Ces transformations ne sont pas toutes incompatibles avec la prospérité fondée sur la paix : la souffrance naît seulement de l’exagération de ce régime. On en atténue d’ailleurs les inconvénients en organisant la religion, la souveraineté et le patronage, qui complètent la Constitution essentielle pour les nations chez lesquelles le simple état de bonheur est remplacé par l’état de prospérité. À cet effet, on confie à trois classes d’hommes l’exercice des devoirs que ne peuvent plus remplir les pères de famille. On crée des gouvernants pour punir la violation de la loi morale, des clergés pour en répandre la connaissance, des patrons pour assurer à chaque famille la possession du pain quotidien. Dans cet état de complication, on ne saurait, à la vérité, changer la nature de l’homme : les trois classes dirigeantes ne procurent point, dans toute sa plénitude, à leurs subordonnés l’état de bonheur que « l’amour paternel » assure à chaque famille chez les races simples. Les sages qui fondent les grands empires se préoccupent tout d’abord de cette difficulté. En conséquence, ils s’appliquent à établir la paix sociale sur l’accord de deux sentiments : ils développent autant que possible, chez le peuple, « l’esprit d’obéissance, » et chez ceux qui dirigent « l’esprit de paternité ».

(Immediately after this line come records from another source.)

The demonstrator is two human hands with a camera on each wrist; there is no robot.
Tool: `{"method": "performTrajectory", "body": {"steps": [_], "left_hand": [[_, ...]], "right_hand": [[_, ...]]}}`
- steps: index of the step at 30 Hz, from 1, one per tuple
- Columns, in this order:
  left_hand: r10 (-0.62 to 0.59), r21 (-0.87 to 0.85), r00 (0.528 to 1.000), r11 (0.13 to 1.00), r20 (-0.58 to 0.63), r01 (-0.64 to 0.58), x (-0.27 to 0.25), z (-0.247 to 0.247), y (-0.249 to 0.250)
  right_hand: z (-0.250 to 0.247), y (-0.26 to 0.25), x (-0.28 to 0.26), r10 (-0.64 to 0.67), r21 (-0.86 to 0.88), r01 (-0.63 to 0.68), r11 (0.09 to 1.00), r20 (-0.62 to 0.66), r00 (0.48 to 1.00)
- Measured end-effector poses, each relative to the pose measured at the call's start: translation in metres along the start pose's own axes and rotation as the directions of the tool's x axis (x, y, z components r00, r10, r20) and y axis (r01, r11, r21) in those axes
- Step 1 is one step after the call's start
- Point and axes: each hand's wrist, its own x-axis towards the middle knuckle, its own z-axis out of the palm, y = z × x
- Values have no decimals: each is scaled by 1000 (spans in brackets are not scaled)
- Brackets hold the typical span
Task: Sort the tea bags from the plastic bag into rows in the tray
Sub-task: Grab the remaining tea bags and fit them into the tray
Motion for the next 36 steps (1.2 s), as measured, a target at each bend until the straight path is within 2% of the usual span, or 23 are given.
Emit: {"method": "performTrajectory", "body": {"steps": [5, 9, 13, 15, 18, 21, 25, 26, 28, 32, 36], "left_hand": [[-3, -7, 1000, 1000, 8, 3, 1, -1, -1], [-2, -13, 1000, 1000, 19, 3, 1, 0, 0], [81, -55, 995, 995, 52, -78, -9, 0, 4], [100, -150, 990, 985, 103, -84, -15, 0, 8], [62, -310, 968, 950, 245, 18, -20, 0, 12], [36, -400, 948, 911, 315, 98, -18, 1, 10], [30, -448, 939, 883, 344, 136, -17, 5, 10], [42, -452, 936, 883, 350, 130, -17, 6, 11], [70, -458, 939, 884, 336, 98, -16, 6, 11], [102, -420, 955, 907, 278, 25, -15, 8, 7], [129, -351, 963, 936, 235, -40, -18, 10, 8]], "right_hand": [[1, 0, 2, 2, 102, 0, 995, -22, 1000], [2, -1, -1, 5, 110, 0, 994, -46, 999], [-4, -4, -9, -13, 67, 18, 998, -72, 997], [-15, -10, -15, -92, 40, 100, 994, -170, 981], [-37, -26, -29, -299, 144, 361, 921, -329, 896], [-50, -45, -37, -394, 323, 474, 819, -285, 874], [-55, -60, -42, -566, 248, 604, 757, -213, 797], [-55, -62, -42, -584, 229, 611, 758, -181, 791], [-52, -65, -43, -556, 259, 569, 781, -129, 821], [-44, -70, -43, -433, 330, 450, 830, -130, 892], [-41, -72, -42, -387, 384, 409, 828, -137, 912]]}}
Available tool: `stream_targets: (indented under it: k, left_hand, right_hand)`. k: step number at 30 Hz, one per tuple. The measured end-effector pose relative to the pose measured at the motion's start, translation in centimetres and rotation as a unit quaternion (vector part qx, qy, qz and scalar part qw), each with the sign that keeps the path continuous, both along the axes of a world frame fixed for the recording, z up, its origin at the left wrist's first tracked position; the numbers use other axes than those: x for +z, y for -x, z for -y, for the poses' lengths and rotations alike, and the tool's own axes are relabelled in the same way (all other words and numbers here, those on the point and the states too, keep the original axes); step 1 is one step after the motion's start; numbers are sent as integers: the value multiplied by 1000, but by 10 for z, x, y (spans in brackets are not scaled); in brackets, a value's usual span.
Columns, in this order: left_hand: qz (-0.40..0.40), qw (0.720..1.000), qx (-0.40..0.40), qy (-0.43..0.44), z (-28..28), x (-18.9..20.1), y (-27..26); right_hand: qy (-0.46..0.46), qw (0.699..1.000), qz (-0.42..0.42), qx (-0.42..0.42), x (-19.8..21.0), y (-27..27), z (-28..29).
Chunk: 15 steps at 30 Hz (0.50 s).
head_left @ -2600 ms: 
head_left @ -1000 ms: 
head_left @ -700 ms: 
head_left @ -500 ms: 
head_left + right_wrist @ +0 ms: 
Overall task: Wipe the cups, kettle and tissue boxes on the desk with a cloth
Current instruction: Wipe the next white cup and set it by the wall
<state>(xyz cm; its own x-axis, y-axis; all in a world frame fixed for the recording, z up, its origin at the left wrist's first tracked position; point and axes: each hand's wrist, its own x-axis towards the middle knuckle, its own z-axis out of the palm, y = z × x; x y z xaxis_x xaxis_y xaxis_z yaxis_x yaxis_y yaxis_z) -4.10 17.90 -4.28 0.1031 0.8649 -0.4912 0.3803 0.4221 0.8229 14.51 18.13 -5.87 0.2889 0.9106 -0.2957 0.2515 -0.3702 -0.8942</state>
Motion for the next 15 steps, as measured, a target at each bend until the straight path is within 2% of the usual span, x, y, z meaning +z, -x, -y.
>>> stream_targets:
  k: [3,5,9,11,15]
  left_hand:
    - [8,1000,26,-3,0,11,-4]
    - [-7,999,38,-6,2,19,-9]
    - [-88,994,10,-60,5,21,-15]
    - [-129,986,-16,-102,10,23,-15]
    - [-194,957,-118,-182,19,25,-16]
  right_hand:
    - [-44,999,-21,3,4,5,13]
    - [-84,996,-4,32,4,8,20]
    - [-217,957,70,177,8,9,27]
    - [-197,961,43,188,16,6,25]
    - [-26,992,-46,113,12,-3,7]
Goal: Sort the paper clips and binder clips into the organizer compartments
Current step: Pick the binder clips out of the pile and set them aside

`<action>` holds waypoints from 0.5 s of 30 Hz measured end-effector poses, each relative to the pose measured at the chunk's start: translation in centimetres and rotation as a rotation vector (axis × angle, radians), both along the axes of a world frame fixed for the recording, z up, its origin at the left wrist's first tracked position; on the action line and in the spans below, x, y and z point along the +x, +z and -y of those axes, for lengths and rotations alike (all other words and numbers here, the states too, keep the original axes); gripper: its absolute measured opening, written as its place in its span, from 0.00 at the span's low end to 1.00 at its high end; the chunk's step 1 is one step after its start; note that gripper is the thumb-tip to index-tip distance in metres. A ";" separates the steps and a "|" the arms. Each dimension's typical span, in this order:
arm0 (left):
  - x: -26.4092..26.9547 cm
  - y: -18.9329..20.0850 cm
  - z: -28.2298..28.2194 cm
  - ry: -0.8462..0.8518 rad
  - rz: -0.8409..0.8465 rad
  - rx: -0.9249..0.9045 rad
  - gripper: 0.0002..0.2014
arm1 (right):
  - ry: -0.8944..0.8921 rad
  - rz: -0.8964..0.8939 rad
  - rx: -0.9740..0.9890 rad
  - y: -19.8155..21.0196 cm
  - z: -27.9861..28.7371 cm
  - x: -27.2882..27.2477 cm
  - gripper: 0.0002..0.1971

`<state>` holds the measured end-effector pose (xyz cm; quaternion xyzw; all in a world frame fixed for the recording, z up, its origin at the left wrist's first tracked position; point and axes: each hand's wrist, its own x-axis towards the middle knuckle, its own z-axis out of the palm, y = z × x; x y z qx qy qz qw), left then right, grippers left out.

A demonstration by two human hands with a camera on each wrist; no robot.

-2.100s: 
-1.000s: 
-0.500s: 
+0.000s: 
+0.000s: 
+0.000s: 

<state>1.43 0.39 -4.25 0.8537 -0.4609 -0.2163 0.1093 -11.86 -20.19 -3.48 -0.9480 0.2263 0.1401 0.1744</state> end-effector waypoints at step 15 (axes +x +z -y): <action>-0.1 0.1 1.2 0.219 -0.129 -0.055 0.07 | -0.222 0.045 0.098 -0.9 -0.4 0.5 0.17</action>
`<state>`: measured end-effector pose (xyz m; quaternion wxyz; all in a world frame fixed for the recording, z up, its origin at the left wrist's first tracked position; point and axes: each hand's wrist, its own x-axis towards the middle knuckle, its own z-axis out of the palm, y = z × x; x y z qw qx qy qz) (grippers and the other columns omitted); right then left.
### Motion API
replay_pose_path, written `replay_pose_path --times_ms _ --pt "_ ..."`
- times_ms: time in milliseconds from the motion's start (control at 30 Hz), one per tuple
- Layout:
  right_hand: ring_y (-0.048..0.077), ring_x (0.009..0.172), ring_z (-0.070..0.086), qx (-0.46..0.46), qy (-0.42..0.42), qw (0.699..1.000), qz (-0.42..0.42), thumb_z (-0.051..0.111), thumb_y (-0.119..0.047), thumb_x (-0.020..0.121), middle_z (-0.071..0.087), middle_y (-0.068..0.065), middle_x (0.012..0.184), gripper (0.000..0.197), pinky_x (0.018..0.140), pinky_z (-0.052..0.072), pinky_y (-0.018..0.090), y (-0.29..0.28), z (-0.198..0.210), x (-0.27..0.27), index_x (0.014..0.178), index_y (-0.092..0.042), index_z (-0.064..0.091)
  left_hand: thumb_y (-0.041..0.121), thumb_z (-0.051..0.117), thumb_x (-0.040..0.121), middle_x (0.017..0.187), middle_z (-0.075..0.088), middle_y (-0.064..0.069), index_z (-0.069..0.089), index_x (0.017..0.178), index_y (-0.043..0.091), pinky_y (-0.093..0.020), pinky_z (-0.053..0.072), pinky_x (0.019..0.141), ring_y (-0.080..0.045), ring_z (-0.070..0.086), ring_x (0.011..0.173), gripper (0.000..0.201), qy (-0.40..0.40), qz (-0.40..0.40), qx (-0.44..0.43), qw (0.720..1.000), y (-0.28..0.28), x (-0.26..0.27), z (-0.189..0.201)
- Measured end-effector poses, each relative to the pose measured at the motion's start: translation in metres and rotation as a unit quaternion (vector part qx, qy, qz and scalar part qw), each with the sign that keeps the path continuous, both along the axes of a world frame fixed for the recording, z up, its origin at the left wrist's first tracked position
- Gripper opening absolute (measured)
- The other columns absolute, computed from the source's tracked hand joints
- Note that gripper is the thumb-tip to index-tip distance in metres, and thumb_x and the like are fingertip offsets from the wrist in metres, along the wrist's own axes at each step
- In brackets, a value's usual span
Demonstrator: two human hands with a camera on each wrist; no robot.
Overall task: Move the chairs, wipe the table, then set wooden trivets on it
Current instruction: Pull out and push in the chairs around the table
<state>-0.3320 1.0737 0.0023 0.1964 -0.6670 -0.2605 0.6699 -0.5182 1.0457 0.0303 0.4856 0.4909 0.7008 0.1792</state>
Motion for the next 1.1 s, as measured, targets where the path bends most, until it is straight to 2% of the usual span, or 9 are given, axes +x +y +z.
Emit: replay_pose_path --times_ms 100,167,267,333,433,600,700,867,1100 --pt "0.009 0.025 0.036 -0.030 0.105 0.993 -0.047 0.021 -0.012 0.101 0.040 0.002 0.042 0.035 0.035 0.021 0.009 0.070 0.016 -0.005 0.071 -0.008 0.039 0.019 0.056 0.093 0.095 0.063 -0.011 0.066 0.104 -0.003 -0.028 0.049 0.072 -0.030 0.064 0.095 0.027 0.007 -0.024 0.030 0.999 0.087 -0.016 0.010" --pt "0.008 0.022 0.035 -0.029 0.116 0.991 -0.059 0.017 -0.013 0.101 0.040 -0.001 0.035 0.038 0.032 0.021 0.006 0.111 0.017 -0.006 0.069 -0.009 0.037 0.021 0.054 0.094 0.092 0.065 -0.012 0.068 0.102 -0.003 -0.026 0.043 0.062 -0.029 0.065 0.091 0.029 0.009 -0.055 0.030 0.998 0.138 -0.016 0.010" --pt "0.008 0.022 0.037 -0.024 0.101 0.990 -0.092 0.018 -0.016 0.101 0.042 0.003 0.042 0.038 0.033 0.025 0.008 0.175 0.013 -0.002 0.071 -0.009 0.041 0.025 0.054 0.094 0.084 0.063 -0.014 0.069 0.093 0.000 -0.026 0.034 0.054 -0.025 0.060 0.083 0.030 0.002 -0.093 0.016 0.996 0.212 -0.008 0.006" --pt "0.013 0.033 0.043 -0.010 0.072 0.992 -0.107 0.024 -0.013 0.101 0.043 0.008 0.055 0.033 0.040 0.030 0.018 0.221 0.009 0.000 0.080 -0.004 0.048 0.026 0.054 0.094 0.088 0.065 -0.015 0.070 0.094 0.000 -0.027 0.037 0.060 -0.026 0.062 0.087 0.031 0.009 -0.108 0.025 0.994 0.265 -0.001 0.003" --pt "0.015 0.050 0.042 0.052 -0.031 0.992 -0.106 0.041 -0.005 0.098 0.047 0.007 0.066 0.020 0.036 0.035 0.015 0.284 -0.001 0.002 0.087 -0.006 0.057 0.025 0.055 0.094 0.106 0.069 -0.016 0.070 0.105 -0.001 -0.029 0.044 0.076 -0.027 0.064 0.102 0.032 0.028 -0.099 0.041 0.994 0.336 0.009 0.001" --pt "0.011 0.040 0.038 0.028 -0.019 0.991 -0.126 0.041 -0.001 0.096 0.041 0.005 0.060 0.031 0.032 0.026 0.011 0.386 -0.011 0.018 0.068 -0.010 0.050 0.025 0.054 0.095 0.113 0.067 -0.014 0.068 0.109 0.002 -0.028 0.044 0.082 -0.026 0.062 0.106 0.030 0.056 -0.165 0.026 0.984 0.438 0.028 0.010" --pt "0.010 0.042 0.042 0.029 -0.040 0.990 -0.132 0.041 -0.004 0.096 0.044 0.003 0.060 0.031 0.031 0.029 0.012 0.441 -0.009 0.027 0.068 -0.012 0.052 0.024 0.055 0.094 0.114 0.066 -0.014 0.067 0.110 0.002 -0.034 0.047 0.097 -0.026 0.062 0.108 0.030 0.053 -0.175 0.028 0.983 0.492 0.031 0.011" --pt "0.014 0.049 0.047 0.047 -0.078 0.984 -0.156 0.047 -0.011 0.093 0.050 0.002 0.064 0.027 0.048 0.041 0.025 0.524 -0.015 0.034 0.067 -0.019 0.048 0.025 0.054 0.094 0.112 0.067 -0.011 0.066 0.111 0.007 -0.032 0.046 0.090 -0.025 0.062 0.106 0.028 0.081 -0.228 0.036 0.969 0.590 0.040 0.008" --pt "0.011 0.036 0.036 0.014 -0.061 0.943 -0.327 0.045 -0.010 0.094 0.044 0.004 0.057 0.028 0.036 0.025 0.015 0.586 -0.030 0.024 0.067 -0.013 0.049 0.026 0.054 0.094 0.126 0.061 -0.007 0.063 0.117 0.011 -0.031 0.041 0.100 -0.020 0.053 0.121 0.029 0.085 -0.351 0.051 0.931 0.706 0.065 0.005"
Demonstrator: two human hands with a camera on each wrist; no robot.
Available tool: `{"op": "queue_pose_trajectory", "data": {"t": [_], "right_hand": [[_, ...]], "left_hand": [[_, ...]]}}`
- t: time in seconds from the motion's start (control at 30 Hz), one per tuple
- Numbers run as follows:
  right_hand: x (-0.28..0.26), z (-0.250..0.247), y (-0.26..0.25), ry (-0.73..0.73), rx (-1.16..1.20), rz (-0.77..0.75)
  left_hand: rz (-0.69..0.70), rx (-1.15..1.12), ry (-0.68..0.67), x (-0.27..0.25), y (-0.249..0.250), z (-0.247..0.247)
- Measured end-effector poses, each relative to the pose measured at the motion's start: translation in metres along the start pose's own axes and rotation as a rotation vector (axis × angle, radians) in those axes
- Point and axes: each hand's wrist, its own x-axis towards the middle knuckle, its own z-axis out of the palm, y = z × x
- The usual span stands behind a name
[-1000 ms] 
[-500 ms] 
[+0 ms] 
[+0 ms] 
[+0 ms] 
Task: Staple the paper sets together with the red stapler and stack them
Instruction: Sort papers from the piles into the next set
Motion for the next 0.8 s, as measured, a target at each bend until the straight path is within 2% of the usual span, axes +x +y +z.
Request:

Malheureusement cet accord n’a été durable, dans le passé, chez aucun empire prospère ; et toujours la rupture a eu pour cause la corruption des classes dirigeantes. Oubliant le principe de leur institution, elles n’ont point rempli les devoirs de la paternité. Elles ont même opprimé ceux qu’elles devaient servir. Non seulement elles ont manqué à leur mission de paix, mais, en poussant le peuple à la révolte, elles ont déchaîné la discorde.

Cette corruption des classes dirigeantes a entraîné des conséquences fort diverses pour les nations. Les unes ont persisté dans le mal, et elles ont descendu, jusqu’à une ruine complète, tous les degrés de la décadence. Les autres ont retrouvé la prospérité en accomplissant, dans leur constitution sociale, les réformes nécessaires. Toutefois, ces retours vers le bien n’ont jamais été permanents : il n’existe aucun empire qui, depuis son origine, reste classé au premier rang. Tous semblent être condamnés, quand ils échappent à la ruine, à tourner dans un cercle vicieux de prospérité et de souffrance.

Je me demande, depuis un demi-siècle, si cette condition de l’humanité est réellement fatale, si notamment la permanence du bien-être peut exister seulement chez les races simples des zones glacées que la rigueur du froid rend inaccessibles pour les armées des grands empires. La Bibliothèque sociale (§ 16) démontre implicitement que les sociétés humaines peuvent se procurer le bien-être sous tous les climats. Je vais rappeler dans les paragraphes suivants l’état présent de la prospérité et de la souffrance chez les principales nations : je signalerai aussi les passages de cette Bibliothèque où le lecteur trouvera les éléments de cette démonstration.